Velva Jean Learns to Fly by Jennifer Niven


  He said, “Yes.”

  “Good.” I thought of Mama and Ty and Sally and all the people I wanted to see. And then I thought of all the people on this earth, still alive, that I wanted to see even more.

  I said, “There were men with me. Lieutenant Keene . . . engineers . . . technicians . . .” My eyes were heavy. My head was heavy.

  The doctor said, “I’m sorry.”

  He was sorry. So sorry. Bob Keene was sorry. “I’m sorry.” This meant my crew was gone. They were dead. They weren’t very much alive anymore. They weren’t alive at all.
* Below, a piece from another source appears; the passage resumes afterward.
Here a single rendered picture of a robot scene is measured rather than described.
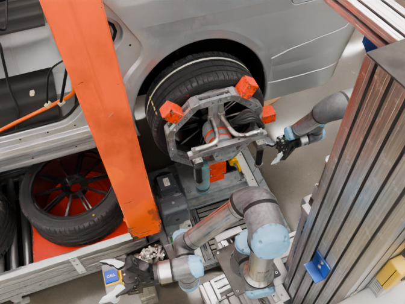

Bob Keene, who should have been Leonard Grossman, who should have been Sally—and Sally was dead too. I tried to remember the names of the other men. I didn’t even know them. One was Wallace . . . or Warren . . . I thought one was Richard . . . or Raymond?

  I closed my eyes again and slept.

  I had a dream that I was holding on to my rip cord, the one I’d taken off my parachute, and Butch was there, standing over my bed, dark eyes worried, hair falling in his face. I could see his dog tags hanging over me, swinging back and forth, back and forth in the air. I tried to touch them, but my arms were heavy and my eyes were heavy and I couldn’t move. He was saying something, or maybe singing something, but I couldn’t understand it. “Your heart is in the music . . . your soul is in the song . . .”

  I dreamed that my daddy was there, his face lined from the sun and the wind. He looked older but the same. His hand was rough around mine. I could feel the calluses from the work he did with his blacksmithing tools. I said, “Where have you been? I thought I saw you at graduation.” But my mouth wouldn’t move and the words slurred and stayed inside when they should have been outside. I told myself: Wake up, Velva Jean. Wake up so you can look at him and make a memory because you don’t know when you’ll see him again.

  I said, “Don’t go away this time. I need you to stay.” But I couldn’t tell if the words got out or not.

  The rough hand tightened. A voice said, “There now. There now.” It was a voice as rough as the hand holding mine. “There now,” it said over and over. “There now.”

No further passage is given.